**GOAL OF THE EXERCISE**
The full listing needs to be output exactly.

**COLLECTED MATERIAL**
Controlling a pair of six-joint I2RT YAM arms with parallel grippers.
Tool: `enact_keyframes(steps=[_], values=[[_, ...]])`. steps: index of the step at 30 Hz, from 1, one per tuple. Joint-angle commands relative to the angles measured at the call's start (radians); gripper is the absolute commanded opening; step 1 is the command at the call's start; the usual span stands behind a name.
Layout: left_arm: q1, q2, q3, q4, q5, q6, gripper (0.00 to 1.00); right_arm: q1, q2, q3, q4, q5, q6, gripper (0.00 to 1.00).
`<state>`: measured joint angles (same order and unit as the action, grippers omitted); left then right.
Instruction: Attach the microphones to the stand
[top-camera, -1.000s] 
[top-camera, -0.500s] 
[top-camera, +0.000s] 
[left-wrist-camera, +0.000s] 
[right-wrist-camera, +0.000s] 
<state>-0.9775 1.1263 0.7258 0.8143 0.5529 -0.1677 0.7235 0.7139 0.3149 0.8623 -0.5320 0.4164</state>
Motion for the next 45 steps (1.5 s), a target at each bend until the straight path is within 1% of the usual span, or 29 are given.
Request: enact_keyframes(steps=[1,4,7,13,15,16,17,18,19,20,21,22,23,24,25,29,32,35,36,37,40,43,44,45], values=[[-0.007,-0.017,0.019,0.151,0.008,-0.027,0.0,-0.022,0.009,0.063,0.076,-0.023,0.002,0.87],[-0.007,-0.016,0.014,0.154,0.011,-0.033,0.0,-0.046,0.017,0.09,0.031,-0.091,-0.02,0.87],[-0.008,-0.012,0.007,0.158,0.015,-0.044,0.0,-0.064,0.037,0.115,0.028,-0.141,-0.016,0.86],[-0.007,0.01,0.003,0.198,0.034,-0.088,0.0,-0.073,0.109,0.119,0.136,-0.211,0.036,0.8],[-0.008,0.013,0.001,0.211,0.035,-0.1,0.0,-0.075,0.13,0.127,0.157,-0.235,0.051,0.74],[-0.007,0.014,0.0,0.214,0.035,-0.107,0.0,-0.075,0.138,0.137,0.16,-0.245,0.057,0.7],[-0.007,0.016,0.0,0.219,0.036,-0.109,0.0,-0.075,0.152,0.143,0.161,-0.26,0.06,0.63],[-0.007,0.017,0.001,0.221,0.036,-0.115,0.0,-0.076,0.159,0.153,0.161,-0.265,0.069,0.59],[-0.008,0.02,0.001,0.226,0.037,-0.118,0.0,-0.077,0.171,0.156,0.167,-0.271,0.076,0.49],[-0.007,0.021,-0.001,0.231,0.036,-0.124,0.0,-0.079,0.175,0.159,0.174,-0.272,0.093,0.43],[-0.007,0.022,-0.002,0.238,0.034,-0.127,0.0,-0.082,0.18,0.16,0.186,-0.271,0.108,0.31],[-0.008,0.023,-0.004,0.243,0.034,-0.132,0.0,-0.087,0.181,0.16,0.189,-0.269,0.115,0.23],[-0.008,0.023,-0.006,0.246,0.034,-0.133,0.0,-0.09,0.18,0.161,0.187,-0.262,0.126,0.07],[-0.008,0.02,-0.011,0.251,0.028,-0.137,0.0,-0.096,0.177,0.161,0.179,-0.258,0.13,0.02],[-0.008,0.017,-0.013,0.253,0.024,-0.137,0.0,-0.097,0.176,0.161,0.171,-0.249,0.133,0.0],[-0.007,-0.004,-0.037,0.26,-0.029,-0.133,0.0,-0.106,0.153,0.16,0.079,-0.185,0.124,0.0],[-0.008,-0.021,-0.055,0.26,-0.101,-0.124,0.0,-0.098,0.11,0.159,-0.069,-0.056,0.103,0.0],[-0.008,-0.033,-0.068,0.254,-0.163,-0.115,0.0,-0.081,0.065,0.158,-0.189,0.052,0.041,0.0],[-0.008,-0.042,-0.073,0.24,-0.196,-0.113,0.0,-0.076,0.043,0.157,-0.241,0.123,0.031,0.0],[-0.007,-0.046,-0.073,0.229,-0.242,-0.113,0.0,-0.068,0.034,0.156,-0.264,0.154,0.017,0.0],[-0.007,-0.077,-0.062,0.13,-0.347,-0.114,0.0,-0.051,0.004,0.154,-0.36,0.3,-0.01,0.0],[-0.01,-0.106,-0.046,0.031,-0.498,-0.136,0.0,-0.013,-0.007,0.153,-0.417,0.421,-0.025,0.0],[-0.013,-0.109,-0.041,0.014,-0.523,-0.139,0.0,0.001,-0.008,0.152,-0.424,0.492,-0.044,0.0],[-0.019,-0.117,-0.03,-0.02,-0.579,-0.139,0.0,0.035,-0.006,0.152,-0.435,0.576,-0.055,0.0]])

**EXPECTED ANSWER**
Controlling a pair of six-joint I2RT YAM arms with parallel grippers.
Tool: `enact_keyframes(steps=[_], values=[[_, ...]])`. steps: index of the step at 30 Hz, from 1, one per tuple. Joint-angle commands relative to the angles measured at the call's start (radians); gripper is the absolute commanded opening; step 1 is the command at the call's start; the usual span stands behind a name.
Layout: left_arm: q1, q2, q3, q4, q5, q6, gripper (0.00 to 1.00); right_arm: q1, q2, q3, q4, q5, q6, gripper (0.00 to 1.00).
`<state>`: measured joint angles (same order and unit as the action, grippers omitted); left then right.
Instruction: Attach the microphones to the stand
[top-camera, -1.000s] 
[top-camera, -0.500s] 
[top-camera, +0.000s] 
[left-wrist-camera, +0.000s] 
[right-wrist-camera, +0.000s] 
<state>-0.9775 1.1263 0.7258 0.8143 0.5529 -0.1677 0.7235 0.7139 0.3149 0.8623 -0.5320 0.4164</state>
Motion for the next 45 steps (1.5 s), a target at each bend until the straight path is within 1% of the usual span, or 29 are given.
Request: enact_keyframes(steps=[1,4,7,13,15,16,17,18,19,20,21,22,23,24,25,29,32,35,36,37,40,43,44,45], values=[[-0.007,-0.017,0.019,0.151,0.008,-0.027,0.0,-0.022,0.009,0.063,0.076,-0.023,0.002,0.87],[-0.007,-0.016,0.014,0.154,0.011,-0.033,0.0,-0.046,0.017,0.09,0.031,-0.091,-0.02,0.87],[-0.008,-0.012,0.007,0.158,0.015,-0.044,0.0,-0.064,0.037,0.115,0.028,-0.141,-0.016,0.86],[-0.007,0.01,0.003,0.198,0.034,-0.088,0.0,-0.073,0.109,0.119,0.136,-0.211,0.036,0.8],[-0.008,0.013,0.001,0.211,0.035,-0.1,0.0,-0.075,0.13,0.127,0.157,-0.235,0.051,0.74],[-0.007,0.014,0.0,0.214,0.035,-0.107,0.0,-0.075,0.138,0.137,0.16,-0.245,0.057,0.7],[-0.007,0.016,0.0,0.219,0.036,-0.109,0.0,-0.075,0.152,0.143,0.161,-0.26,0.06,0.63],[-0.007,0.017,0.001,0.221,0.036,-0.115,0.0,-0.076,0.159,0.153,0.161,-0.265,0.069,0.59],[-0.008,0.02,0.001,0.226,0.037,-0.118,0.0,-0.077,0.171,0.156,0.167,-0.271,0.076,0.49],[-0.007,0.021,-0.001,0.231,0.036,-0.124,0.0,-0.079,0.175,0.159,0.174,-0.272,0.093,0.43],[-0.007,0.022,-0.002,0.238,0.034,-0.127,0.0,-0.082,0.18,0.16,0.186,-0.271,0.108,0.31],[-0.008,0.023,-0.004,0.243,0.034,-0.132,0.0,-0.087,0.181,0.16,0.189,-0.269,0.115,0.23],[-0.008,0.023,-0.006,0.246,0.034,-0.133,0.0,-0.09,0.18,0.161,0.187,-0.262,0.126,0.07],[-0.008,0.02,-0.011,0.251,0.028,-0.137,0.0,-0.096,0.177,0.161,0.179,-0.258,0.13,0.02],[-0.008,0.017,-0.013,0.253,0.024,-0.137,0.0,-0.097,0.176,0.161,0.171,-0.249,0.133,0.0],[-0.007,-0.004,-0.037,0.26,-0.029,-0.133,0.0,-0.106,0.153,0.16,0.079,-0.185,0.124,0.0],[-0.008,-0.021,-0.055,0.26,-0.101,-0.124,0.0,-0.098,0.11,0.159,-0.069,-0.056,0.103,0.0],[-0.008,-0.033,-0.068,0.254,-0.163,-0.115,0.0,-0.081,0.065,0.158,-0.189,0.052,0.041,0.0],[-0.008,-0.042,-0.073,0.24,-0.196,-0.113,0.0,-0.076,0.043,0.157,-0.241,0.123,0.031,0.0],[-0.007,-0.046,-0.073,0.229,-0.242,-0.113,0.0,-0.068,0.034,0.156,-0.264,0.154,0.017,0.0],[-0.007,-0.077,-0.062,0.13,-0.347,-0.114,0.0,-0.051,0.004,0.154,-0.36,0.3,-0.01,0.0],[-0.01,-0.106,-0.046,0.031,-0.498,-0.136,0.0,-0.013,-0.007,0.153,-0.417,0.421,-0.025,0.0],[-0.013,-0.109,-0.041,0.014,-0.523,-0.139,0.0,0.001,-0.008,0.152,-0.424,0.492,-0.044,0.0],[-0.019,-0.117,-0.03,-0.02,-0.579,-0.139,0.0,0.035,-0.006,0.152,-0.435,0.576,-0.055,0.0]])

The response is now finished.